(Work required)
In the data, find the word "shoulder" and copy out every line that has it.

(Information shown)
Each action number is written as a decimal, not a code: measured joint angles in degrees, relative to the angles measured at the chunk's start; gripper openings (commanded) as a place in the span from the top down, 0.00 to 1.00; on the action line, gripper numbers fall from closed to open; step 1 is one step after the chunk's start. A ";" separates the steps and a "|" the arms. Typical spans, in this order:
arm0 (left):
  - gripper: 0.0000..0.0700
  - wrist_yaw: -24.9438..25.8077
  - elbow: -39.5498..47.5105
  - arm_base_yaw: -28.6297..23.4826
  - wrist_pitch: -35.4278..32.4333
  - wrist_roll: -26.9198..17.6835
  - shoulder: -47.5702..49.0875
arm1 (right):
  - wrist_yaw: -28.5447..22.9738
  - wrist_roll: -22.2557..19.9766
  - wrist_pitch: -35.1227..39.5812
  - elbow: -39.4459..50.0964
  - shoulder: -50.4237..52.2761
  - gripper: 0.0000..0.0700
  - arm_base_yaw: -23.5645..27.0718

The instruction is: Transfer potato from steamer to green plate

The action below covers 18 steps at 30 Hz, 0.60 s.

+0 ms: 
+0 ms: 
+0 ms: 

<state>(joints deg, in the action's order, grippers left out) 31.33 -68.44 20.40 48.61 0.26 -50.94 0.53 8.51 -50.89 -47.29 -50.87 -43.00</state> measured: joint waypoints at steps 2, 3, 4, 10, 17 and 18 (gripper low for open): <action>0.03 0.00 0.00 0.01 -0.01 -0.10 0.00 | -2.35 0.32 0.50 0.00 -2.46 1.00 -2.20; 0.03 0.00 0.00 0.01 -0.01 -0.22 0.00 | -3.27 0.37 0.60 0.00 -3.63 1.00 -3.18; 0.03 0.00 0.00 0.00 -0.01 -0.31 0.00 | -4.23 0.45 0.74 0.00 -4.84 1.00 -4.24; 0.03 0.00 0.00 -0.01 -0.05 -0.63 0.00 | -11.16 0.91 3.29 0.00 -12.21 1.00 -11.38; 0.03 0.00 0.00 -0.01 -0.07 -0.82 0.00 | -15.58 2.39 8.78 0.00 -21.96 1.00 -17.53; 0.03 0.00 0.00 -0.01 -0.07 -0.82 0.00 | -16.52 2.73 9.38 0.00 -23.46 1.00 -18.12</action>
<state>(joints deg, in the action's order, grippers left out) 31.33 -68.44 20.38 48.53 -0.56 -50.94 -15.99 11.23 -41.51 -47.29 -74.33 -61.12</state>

(Written solution)
  - shoulder: -47.5702..49.0875
  - shoulder: -50.4237..52.2761

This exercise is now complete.